There must be something terrifically assuring to have loved ones at hand at such times.
That's the last time one can demonstrate love to the dying individual... the funeral is for those who remain. I certainly wouldn't call it lucky, but I would call it extremely loving. In defference to other opinions, each case is different.
At any rate, my condolences for your loss.
I very hard experience to bear.
I know it's common for people to feel great regret that they were unable talk to a loved one before they died and tell them how much they meant to them.
I'd guess that those who told you how "lucky" you were may have felt this way, not realising just what a double edged sword that is.

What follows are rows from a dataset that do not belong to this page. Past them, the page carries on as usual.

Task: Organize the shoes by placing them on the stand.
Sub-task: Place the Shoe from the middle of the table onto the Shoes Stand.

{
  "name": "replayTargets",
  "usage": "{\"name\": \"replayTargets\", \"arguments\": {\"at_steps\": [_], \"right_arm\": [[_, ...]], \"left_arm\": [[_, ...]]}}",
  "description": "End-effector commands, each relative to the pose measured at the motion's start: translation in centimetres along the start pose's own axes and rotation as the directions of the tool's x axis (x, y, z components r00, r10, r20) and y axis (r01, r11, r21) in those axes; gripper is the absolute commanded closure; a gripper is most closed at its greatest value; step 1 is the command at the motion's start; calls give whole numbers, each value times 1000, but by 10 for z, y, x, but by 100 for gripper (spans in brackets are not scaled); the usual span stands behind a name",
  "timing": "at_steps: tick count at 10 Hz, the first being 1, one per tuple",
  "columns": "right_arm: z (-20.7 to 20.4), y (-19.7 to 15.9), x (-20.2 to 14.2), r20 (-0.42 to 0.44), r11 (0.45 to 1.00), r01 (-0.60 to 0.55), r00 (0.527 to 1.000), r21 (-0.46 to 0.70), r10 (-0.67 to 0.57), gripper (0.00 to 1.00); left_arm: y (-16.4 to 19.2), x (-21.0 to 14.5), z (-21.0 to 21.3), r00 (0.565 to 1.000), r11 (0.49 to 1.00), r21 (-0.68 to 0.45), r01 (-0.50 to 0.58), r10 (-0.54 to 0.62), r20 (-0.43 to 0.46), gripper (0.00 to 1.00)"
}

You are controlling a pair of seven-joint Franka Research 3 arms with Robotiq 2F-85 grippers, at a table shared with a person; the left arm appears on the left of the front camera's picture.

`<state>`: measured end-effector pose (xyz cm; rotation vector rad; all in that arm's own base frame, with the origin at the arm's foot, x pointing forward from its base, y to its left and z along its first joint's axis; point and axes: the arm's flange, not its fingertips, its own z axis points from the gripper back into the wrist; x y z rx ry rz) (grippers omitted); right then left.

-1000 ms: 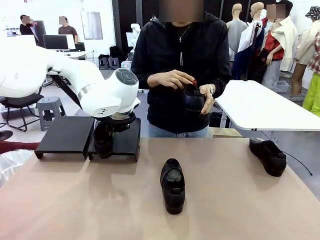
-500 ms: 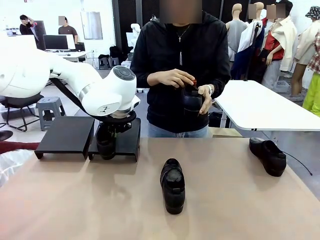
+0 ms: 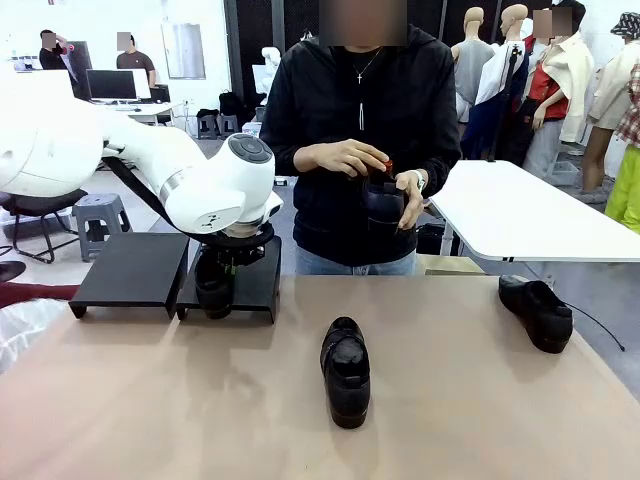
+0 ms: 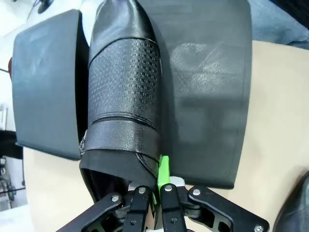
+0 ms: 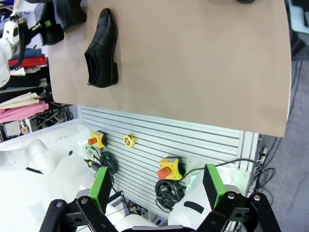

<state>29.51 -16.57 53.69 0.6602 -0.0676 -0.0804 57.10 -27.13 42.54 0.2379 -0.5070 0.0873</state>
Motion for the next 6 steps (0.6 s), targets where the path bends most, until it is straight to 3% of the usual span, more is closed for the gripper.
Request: {"name": "replayTargets", "arguments": {"at_steps": [1, 3, 4, 5, 6], "right_arm": [[3, 0, -1, -2, 1000, -2, 1000, 1, 2, 0], [3, 0, -1, -2, 1000, -2, 1000, 1, 2, 0], [3, 0, -1, -2, 1000, -2, 1000, 1, 2, 0], [3, 0, -1, -2, 1000, -2, 1000, 1, 2, 0], [3, 0, -1, -2, 1000, -2, 1000, 1, 2, 0]], "left_arm": [[29, 9, 15, 998, 997, -48, 61, -59, 35, 100], [54, 21, 22, 990, 984, -108, 139, -135, 45, 100], [64, 28, 24, 964, 946, -188, 263, -250, 90, 100], [76, 35, 23, 902, 871, -254, 421, -370, 223, 100], [82, 42, 19, 895, 866, -265, 424, -355, 271, 100]]}}
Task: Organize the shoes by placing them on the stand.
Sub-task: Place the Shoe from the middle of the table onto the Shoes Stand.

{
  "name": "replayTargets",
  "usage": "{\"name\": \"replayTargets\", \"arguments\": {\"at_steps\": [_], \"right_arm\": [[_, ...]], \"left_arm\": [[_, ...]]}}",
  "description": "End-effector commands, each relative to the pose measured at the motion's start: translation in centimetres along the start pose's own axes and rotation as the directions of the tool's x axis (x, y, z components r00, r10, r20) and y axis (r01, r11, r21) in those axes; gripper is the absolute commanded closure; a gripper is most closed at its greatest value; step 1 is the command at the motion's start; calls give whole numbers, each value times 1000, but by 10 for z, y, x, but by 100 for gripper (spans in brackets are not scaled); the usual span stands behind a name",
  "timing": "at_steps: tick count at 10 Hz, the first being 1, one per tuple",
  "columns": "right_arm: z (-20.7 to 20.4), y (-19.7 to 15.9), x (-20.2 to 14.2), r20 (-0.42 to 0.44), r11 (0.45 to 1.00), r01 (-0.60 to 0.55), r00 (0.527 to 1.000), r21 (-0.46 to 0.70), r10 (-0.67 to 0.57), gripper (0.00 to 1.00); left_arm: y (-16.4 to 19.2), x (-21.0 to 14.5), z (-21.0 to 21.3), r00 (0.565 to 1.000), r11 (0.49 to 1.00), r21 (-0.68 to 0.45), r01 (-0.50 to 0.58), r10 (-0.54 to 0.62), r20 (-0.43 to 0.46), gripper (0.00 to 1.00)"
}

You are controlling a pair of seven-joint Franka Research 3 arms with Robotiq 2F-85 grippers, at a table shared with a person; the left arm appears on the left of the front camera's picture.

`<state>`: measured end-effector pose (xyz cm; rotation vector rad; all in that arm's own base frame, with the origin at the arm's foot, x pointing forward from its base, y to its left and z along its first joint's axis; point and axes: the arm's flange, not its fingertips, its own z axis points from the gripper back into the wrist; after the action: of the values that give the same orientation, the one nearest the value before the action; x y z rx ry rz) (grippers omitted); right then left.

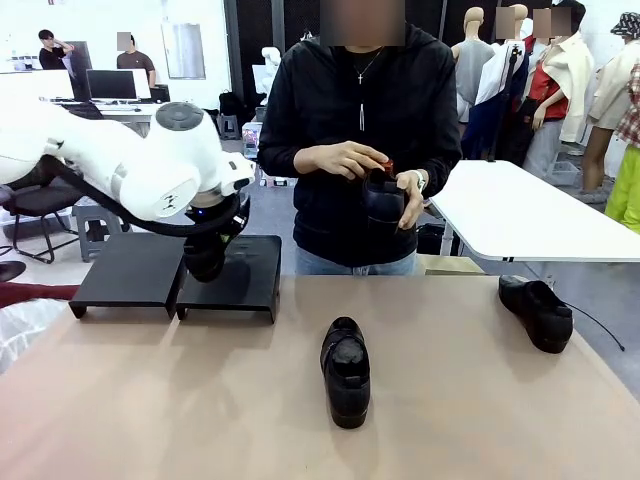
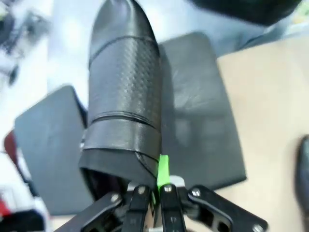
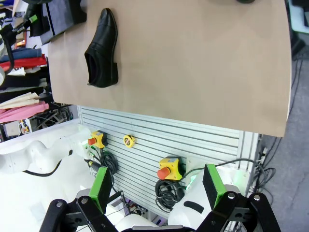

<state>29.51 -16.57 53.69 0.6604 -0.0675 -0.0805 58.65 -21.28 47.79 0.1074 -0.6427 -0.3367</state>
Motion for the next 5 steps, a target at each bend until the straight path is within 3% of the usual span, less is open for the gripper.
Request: {"name": "replayTargets", "arguments": {"at_steps": [1, 5], "right_arm": [[3, 1, -1, -2, 1000, -2, 1000, 1, 2, 0], [3, 1, -1, -2, 1000, -2, 1000, 1, 2, 0]], "left_arm": [[20, -2, -7, 998, 995, -100, 10, -4, 67, 100], [16, 5, -33, 982, 988, -5, -154, 152, -114, 100]]}}
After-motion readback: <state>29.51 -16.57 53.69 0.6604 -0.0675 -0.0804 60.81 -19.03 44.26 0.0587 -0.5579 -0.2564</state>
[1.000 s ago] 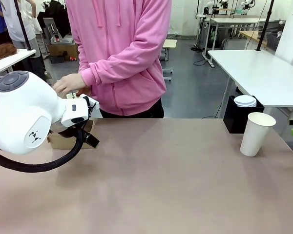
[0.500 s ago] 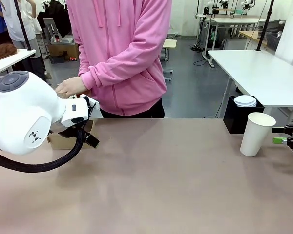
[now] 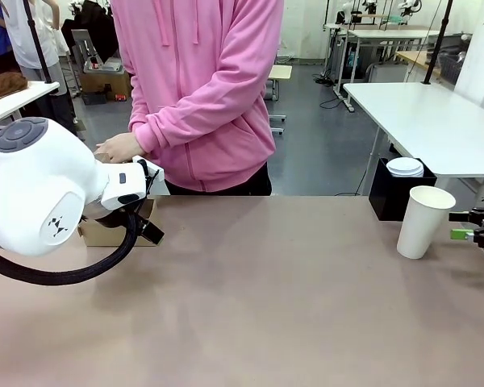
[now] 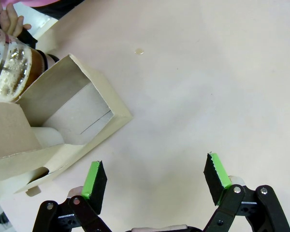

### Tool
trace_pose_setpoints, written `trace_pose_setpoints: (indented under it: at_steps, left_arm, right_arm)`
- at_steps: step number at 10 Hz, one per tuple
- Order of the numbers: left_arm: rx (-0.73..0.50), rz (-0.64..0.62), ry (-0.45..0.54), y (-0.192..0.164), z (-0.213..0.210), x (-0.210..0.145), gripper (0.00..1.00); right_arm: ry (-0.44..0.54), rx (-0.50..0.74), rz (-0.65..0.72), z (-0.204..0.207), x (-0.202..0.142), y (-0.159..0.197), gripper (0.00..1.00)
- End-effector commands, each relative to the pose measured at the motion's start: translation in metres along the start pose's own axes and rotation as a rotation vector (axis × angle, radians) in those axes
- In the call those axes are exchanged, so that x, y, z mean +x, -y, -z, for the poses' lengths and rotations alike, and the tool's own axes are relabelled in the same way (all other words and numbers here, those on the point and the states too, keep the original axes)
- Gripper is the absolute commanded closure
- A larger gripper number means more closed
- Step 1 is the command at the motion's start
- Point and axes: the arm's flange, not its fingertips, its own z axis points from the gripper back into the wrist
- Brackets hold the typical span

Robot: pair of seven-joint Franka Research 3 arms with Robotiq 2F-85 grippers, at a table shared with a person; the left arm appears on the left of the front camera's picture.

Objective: Pour a drink into a cup and package it in a carrier.
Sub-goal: Pick up the 600 ml Paper Cup and place it in the middle top area of the table.

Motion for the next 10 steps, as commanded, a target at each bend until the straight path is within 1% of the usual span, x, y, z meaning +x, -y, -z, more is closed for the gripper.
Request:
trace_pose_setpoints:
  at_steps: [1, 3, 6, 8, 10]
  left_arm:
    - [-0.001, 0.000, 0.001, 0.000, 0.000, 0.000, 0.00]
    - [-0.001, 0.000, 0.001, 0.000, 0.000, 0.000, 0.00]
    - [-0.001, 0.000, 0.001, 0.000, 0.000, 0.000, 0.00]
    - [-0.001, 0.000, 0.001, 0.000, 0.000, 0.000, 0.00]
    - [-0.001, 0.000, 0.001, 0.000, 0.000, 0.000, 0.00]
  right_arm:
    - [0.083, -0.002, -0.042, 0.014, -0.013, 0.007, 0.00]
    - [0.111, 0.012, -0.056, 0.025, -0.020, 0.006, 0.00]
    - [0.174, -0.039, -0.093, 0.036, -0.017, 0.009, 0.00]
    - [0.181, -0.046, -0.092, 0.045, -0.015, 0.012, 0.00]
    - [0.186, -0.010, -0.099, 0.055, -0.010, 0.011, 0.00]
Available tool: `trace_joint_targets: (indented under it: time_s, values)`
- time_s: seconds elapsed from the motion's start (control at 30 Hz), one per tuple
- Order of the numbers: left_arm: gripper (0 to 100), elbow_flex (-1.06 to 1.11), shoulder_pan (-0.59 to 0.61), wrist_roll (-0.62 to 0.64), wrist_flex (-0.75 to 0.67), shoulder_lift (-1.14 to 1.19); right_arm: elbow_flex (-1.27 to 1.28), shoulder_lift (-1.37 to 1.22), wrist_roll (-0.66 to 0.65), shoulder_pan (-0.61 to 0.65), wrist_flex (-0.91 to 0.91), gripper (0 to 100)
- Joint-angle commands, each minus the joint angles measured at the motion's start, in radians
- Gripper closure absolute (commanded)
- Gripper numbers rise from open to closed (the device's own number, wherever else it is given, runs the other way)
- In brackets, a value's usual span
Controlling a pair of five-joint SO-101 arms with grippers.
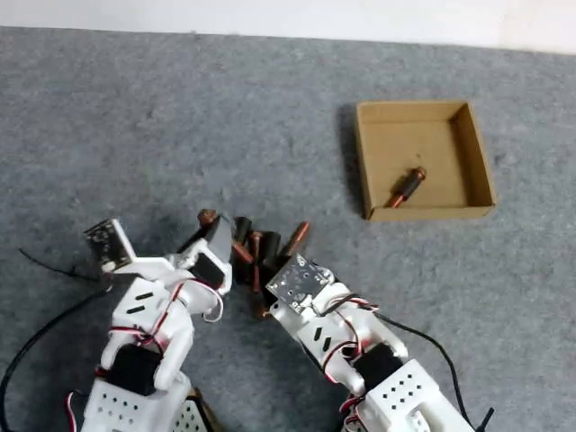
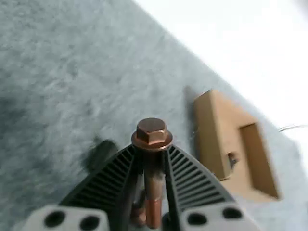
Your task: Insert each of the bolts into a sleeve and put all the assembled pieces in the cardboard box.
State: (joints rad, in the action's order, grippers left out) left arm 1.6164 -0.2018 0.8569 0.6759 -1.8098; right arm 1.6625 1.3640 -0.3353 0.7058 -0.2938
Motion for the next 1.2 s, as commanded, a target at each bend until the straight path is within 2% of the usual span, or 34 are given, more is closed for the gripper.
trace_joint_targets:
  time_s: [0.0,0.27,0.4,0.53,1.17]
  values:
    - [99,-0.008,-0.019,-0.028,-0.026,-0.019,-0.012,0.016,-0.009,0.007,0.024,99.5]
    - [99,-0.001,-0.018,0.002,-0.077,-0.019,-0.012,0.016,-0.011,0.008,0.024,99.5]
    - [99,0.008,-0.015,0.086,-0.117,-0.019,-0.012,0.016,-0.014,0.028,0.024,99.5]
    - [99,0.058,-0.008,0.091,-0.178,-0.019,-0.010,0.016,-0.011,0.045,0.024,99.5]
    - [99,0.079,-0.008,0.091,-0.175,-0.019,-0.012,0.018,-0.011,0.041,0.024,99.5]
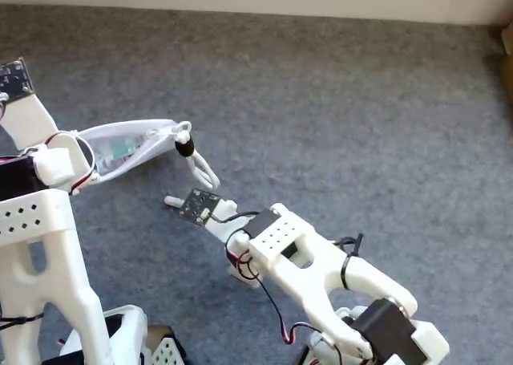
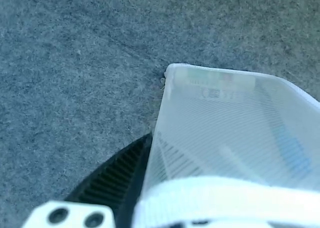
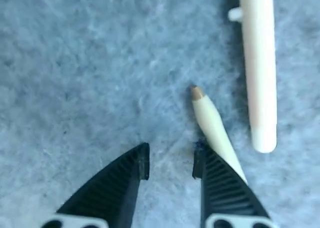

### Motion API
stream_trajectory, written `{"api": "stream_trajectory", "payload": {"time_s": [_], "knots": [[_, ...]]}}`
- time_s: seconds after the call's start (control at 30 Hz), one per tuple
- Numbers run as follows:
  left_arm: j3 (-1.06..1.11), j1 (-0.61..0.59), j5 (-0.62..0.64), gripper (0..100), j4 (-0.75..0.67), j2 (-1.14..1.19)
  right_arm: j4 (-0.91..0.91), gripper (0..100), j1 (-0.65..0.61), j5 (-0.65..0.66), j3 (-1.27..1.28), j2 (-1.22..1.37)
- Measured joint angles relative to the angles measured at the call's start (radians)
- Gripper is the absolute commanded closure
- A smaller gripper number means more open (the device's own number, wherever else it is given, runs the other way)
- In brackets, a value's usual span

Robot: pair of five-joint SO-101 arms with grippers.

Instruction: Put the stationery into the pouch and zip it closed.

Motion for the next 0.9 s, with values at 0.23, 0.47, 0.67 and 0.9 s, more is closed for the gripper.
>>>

Or how much bravery it requires
First, my deepest sympathy for your loss.
I am only an adolescent, but I believe there is nothing "lucky" about watching someone die, especially someone loved. If I try to put myself in your position, I think I would have wanted to be there, but I would certainly not feel "lucky" that I was there beside my mother while she passed away.
I can see that some people would regret not being there for a dying loved one, as would I, but it doesn't make oneself more or less "lucky" being there.
You are very stong and brave. I am so sorry for what you have been through. Best wishes for you and the family, God be with you.
No Kilkenny, you weren't lucky to be present at your mother's death but you were privileged, if this seems a strange thing to say. I sat with both my parents when they died and was glad they did not die alone. As you may have discovered yourself, it is a surreal experience - rather as if you are an actor in a drama, unable to believe what you are experiencing is really happening.
All of us have to make this final journey eventually and as as your mother was present at your birth, the cycle had a natural ending by your being present at her death. This final image may possibly be engraved for ever in your memory, but I hope in time the pain of the grief will lessen for you and that the happier memories will remain.
I chose not to be present at the death of my father even though everyone was urging me to. I was a very young 21 at the time, but I just felt 100% sure that I didn't want to be there. I have never regretted it for a moment and have never regretted not being at the death of other people I know. If death was like the movies where the loved one speaks a few last words to you & then gently falls 'asleep' I'd be there. Everyone I knew was drugged to the eyeballs when they died.
The image of your mother dying will fade. For months after my father's death I just keep seeing him ill and in pain. As time has gone those images have faded and have been replaced with old memories of him mucking about and being a twit!
Unfortunately where death is concerned everyone has very strong ideas about how everyone should behave. It's very hard to convince people that something may be right for them, but not for you.